— Итак? — произнес он.
Турд сделал вдох. И рассказал. Он начал с развода. Должен был начать с этого. С объяснения, почему это произошло. Потом перешел к рассказу о том, когда и где. А затем о том, кто и как. И в самом конце он рассказал о сжигателе.
Во время всего рассказа Бельман сидел, наклонившись вперед, и внимательно слушал. И только когда Турд рассказал о сжигателе, с лица его сошло сосредоточенное профессиональное выражение. После первой волны удивления на белых пигментных пятнах стала проступать красная краска. Это было удивительное зрелище, как будто внутри полицейского зажгли огонь. Он потерял контакт с глазами Бельмана и со злобным выражением на лице уставился на стену позади Турда, возможно, на портрет Ларса Аксельсена.
Наконец Турд закончил. Бельман вздохнул и наклонил голову. Когда он снова ее поднял, Турд заметил, что во взгляде полицейского появилось что-то новое. Что-то жесткое и вызывающее.
— Прошу прощения, — произнес начальник отдела. — От себя лично, от моих коллег и от всего нашего учреждения приношу извинения за то, что нам так и не удалось избавиться от клопов.
Турд подумал, что, вероятно, Бельман сказал это самому себе, а не ему, пилоту, привозившему контрабандой восемь килограммов кокаина в неделю.

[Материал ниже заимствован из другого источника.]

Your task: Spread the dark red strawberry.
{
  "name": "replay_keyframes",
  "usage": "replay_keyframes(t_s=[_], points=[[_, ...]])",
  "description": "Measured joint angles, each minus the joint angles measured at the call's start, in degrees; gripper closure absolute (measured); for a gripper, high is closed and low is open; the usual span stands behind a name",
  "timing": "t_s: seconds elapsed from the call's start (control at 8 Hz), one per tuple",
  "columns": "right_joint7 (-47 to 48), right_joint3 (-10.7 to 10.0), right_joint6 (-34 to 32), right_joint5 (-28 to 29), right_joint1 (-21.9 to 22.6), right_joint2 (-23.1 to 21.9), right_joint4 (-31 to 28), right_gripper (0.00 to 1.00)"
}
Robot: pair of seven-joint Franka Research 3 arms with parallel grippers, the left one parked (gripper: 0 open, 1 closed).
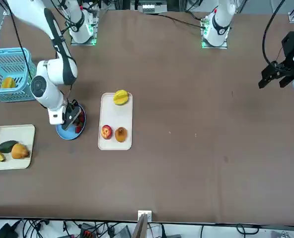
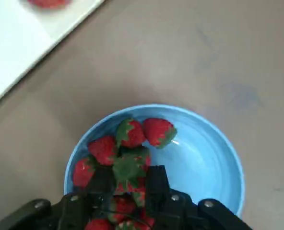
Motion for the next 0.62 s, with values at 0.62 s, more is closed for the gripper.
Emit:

— Я понимаю, что вы боитесь, — сказал Бельман. — Хотел бы я иметь возможность заверить вас, что бояться нечего. Но мой богатый опыт говорит, что, когда раскрываешь подобный вид коррупции, это перестает быть делом одного человека.
— Я понимаю.
— Вы еще кому-нибудь об этом рассказывали?
— Нет.
— Кто-нибудь знает, что вы здесь и говорите со мной?
— Снова нет.
— Ни один человек?
Турд посмотрел на него. Криво улыбнулся, не озвучивая свои мысли: а кто бы это мог быть?

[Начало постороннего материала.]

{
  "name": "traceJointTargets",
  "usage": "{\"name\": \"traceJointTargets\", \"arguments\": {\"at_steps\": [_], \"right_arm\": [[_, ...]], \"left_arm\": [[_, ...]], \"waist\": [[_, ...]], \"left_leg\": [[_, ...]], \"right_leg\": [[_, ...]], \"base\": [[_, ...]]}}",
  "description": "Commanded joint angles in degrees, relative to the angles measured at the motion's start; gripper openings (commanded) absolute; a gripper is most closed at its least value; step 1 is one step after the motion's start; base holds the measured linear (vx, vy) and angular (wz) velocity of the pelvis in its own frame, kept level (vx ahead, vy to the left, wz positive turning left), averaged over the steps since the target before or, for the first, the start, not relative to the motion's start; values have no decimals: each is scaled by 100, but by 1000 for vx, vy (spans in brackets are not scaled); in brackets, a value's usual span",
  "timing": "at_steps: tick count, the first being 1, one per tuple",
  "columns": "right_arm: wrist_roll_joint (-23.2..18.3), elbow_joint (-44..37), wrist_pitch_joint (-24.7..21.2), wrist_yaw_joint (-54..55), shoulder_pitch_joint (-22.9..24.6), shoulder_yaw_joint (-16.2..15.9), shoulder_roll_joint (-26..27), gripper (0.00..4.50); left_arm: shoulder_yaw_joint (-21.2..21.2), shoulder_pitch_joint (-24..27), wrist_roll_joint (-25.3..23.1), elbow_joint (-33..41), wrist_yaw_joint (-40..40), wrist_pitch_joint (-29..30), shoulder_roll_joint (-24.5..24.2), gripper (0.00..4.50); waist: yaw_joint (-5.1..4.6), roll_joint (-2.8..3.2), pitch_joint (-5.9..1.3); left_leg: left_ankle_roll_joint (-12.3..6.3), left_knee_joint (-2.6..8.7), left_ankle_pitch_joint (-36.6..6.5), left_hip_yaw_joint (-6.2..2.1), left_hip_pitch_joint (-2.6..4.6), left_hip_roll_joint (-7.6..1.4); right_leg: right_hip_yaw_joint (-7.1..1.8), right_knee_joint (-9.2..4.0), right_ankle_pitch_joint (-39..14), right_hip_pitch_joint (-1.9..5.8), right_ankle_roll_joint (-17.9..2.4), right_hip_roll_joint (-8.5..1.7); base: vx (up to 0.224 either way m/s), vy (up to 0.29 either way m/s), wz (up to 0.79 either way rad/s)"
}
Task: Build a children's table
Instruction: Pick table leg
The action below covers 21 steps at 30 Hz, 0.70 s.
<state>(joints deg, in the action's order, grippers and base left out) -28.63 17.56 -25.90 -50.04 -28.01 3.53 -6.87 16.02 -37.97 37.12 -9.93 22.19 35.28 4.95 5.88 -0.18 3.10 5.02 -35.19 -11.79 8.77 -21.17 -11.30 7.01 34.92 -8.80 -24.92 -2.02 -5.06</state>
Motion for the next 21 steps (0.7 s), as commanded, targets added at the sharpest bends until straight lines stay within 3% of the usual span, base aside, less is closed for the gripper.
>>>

— Хорошо, — сказал Бельман. — Как вы, конечно, понимаете, вы пришли ко мне с большим, серьезным и крайне деликатным делом. Мне нужно необычайно осторожно провести внутреннее расследование, чтобы не проинформировать тех, кого не следует. Это означает, что с этим делом мне надо будет пойти к вышестоящему начальству. Строго говоря, после того, что вы рассказали, мне следовало бы арестовать вас, но ваше заключение в изолятор может раскрыть и вас, и нас. Поэтому, пока ситуация не прояснится, поезжайте домой и сидите там. Понятно? Никому не рассказывайте о нашем разговоре, не выходите на улицу, не открывайте двери незнакомым людям и не поднимайте трубку, если вам будут звонить с незнакомых номеров.
Турд задумчиво кивнул:
— Сколько времени это займет?
— Максимум три дня.
— Вас понял.
Бельман вроде бы хотел что-то добавить, но остановился, помедлил немного и все-таки решил продолжить.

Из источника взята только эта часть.